1 2 3 33 Replies Latest reply on Jul 9, 2015 10:04 AM by . Tableautester Go to original post
• ###### 15. Re: Hexbins for visualizing million+ data points

It may look close - but I've realised my approach to binning needs to go back to the drawing board.

I'll pick away at it for a while, I'm still pretty sure it's doable...

• ###### 16. Re: Hexbins for visualizing million+ data points

Posting to cheer you on Richard, this is very cool!

• ###### 17. Re: Hexbins for visualizing million+ data points

I've got it working now. Will write something up and post a sample when I get a bit of time. Here are a couple of examples at different resolutions to give an idea of how it looks.

• ###### 18. Re: Hexbins for visualizing million+ data points

Well it was a bit of fun working out how to do this - and I think the result looks quite effective - but it's quite a lot of work and quite fiddly to set up, so I'm really not convinced I'll ever use this in practice.

Nonetheless, I promised I'd explain how it works so I started out to put a simple example together. But that really highlighted how much effort is needed to copy all the calculated fields into another workbook and hook them up to get them working (more on that below) - so I'll make do with just posting a copy of the workbook I used for the the screenshots above and some notes on how it works. I'm afraid this means there's a bit of extraneous noise in the workbook from where I was experimenting with stuff while I got it working.

The workbook includes examples of both approaches I talked about: drawing the hexagons as polygons and also using a custom hexagon shape.

The bulk of the work is the same in both cases: working out which data points fall into which hexagonal bin. Here's an outline of how it works.

1) Identify the x and y coordinates to be analysed. In the example workbook. The original data has high resolution timestamps, but I've converted these into seconds for the x axis and milliseconds for the y axis, prior to binning (it's much easier to work in numbers that datetimes).

2) Determine the size of the hexagonal bins by scaling the x and y coordinates so that the scaled values represent the length of a side of a hexagon. The parameters [X Scale] and [Y Scale] allow experimenting with different scale factors.

The scaled x and y coordinates are [x_scaled] and [y_scaled] in the workbook. In this case I've set it up so that [x_scaled] can be varied between 1 and 20 seconds and [y_scaled] can be varied between 0.1 ms and 2 ms. Those just happen to be the ranges within which the behaviour I was analysing manifested itself.

3) Work out which bin each data point falls into, as follows. Refer to the "hexagon binning" PDF linked to by Julius above for a fuller description of how this works.)

Consider an imaginary grid of hexagonal bins, interlocking as shown:

Note how there are two sets of rows of hexagons, with alternate rows offset by half a hexagon.

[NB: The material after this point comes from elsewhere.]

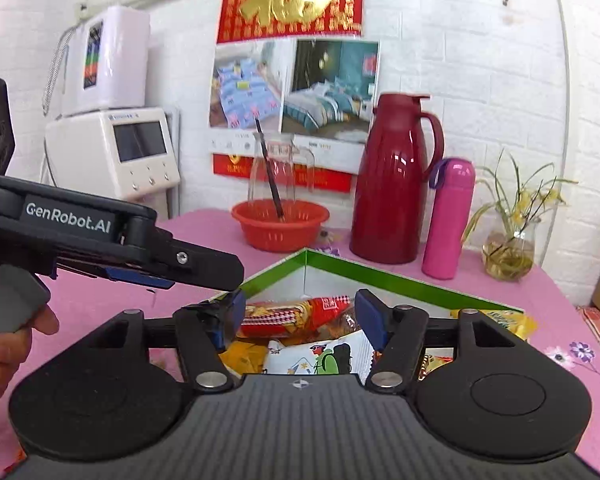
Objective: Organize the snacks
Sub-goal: 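Move both tools back to the clear red-labelled bag of brown snacks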
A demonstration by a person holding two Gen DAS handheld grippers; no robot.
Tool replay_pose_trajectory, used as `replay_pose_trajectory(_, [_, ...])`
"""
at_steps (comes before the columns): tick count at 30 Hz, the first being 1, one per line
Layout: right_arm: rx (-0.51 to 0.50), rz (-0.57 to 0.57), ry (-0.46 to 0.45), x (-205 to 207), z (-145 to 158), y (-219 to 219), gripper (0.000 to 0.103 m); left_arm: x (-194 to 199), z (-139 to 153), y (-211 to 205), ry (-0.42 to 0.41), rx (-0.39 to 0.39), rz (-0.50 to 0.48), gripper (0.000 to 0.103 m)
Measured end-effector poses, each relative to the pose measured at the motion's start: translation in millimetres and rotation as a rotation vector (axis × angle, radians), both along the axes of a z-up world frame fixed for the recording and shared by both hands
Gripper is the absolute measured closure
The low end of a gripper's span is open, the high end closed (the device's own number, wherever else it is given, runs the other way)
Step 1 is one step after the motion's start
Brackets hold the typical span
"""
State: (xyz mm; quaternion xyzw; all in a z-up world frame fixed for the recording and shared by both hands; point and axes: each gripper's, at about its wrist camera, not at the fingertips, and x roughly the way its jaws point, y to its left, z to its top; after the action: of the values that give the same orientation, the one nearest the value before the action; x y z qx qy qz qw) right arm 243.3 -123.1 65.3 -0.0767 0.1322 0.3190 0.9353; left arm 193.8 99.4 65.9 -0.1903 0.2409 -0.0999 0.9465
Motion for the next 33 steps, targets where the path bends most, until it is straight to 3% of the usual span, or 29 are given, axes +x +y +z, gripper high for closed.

Take the positions of the centres of each of the blue hexagons and use these to form one rectangular grid, and do the same with orange hexagons to form another rectangular grid. In the example workbook, the grids are represented by [grid_1_bin_x], [grid_1_bin_y] and [grid_2_bin_x], [grid_2_bin_y].

For each data point, find which cell of each of the two rectangular grids it falls into, as shown below by the two rectangles enclosing the sample data point (the red dot).

Find the closest corner of each rectangle to the data point (i.e. the corner of the blue rectangle that is inside the orange rectangle, and vice versa). The closest corners are given by [grid_1_nearest_x], [grid_1_nearest_y] and [grid_2_nearest_x], [grid_2_nearest_y] in the workbook.

Finally work out which of these two "nearest corners" is closer to the data point in question. In the example above, it is clearly the corner of the blue rectangle. (Working out which one is closest just needs pythagorus - see there was a point in learning that at school after all.)

The chosen corner is the centre of the hexagonal bin that this data point belongs in, given by [hex_bin_x], [hex_bin_y] in the workbook.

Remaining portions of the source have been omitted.